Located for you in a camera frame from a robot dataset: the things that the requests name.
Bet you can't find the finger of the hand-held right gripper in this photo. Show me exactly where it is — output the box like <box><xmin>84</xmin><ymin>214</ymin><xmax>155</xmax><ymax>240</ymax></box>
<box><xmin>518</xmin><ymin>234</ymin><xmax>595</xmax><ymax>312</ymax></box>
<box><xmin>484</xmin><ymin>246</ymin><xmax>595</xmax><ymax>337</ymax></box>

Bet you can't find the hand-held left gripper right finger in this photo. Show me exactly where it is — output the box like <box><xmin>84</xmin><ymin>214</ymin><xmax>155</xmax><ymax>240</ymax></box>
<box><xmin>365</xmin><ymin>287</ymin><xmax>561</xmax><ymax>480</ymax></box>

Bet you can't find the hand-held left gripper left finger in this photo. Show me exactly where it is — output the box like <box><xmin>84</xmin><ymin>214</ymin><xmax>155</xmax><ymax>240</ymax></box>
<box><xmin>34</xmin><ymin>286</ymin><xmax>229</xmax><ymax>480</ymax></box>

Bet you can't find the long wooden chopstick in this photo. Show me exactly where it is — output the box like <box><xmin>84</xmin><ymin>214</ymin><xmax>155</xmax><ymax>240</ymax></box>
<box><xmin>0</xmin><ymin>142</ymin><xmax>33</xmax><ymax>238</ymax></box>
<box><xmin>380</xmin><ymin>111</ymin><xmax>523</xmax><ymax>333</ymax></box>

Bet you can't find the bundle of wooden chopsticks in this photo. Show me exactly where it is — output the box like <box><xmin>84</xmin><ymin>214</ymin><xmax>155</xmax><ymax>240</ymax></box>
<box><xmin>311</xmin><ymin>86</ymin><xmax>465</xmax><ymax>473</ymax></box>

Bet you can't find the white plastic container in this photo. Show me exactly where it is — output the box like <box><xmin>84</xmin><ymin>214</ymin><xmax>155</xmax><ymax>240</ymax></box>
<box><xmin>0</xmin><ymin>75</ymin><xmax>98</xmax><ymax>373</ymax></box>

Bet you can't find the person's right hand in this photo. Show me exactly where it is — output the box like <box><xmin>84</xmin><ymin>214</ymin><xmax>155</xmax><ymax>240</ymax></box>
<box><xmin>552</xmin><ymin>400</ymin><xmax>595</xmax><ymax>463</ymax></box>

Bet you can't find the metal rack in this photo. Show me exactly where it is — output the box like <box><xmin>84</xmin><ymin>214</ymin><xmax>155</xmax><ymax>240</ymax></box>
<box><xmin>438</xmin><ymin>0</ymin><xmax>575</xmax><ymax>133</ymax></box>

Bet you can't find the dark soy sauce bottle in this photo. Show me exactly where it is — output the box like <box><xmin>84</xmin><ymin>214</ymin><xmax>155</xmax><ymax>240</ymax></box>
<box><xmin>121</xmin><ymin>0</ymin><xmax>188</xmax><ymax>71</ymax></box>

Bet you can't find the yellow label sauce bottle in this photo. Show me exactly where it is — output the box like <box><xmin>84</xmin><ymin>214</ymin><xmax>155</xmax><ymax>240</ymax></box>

_ _ _ _

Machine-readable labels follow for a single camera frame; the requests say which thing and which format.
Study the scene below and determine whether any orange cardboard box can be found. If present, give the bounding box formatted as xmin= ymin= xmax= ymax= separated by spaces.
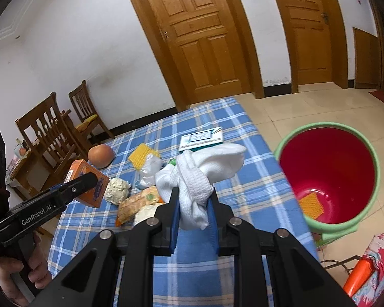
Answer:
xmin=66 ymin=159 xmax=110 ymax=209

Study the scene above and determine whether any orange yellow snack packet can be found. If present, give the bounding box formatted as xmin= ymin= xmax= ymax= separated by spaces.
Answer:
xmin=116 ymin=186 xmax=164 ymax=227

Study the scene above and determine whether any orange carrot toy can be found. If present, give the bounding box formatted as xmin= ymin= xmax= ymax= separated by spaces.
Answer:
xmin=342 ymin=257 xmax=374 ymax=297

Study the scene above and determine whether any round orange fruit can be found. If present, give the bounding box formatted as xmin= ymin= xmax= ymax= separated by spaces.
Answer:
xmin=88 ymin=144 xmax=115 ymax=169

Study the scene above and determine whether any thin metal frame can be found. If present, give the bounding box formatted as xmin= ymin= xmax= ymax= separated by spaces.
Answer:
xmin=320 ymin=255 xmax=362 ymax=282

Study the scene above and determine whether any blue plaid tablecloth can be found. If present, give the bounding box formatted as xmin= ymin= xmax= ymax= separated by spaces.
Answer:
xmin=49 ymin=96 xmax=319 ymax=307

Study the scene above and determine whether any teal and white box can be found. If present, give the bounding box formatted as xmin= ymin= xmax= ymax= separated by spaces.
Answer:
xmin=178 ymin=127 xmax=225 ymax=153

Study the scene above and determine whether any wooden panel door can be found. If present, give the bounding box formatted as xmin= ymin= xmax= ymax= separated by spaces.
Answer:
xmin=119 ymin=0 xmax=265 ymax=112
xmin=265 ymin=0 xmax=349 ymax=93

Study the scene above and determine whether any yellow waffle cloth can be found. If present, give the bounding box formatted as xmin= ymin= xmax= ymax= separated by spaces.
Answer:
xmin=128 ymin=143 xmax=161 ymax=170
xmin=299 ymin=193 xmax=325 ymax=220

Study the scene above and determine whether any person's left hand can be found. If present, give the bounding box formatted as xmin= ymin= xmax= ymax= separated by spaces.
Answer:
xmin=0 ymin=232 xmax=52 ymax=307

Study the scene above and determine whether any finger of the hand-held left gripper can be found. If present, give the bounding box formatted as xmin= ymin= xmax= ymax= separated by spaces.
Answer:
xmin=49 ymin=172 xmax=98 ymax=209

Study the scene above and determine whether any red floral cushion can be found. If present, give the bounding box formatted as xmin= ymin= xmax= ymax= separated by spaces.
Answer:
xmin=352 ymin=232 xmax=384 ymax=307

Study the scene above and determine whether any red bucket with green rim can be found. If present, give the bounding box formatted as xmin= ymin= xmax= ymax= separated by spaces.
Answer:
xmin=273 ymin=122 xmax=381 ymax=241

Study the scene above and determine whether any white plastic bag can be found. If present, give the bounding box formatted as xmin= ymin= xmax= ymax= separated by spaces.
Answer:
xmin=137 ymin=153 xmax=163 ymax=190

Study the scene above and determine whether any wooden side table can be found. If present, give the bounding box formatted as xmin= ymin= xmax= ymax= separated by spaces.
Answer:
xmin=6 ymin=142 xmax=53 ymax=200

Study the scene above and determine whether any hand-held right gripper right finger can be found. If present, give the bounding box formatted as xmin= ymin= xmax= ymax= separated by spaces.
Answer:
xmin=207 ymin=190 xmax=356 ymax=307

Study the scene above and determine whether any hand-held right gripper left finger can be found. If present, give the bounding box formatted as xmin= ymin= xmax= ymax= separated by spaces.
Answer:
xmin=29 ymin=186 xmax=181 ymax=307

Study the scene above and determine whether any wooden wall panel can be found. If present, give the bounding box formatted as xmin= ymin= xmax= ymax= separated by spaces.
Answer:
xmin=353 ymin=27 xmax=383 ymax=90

_ _ _ _

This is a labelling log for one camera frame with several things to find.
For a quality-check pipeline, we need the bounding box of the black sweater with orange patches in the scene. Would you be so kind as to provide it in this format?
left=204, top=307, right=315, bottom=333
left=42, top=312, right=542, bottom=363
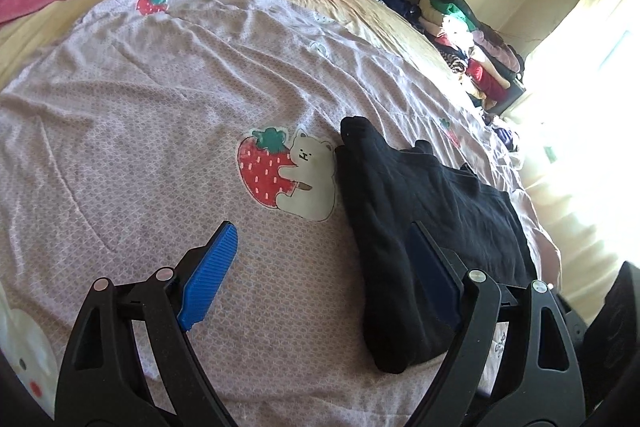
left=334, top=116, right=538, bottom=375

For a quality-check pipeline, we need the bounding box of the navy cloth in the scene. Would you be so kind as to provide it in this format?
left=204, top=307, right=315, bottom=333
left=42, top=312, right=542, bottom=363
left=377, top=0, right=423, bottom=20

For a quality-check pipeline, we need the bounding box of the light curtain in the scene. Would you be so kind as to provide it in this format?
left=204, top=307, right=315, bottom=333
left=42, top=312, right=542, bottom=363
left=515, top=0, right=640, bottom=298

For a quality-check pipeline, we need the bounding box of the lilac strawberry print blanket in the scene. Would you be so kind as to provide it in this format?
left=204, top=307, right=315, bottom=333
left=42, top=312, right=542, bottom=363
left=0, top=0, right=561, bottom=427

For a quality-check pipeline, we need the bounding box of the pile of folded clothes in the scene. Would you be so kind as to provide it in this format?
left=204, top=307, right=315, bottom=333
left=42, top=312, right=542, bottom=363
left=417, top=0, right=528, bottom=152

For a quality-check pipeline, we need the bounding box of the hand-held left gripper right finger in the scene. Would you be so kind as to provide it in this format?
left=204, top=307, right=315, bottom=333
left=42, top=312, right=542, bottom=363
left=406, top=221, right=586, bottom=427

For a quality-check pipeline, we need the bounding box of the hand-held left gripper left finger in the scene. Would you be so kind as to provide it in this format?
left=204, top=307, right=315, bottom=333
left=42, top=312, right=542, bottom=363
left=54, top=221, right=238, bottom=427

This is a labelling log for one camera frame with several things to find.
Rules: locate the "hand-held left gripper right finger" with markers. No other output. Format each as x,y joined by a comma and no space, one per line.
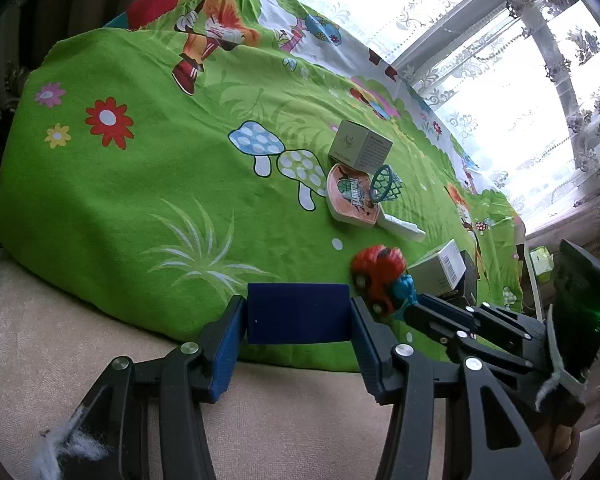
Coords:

_ _ _ _

- **Instructions for the task**: Go through the entries. Report every line that contains the word "white".

- **Answer to this problem**:
Bet you can't find the white plastic container in this photo. Show me exactly where it is — output the box like <box><xmin>84</xmin><ymin>214</ymin><xmax>155</xmax><ymax>240</ymax></box>
Study the scene above and determine whether any teal and white box can be found. If present, give the bounding box formatted as xmin= ymin= xmax= ymax= separated by spaces.
Study the scene above and determine whether any white plastic bag can be found. If present, give the bounding box formatted as xmin= ymin= xmax= ymax= separated by spaces.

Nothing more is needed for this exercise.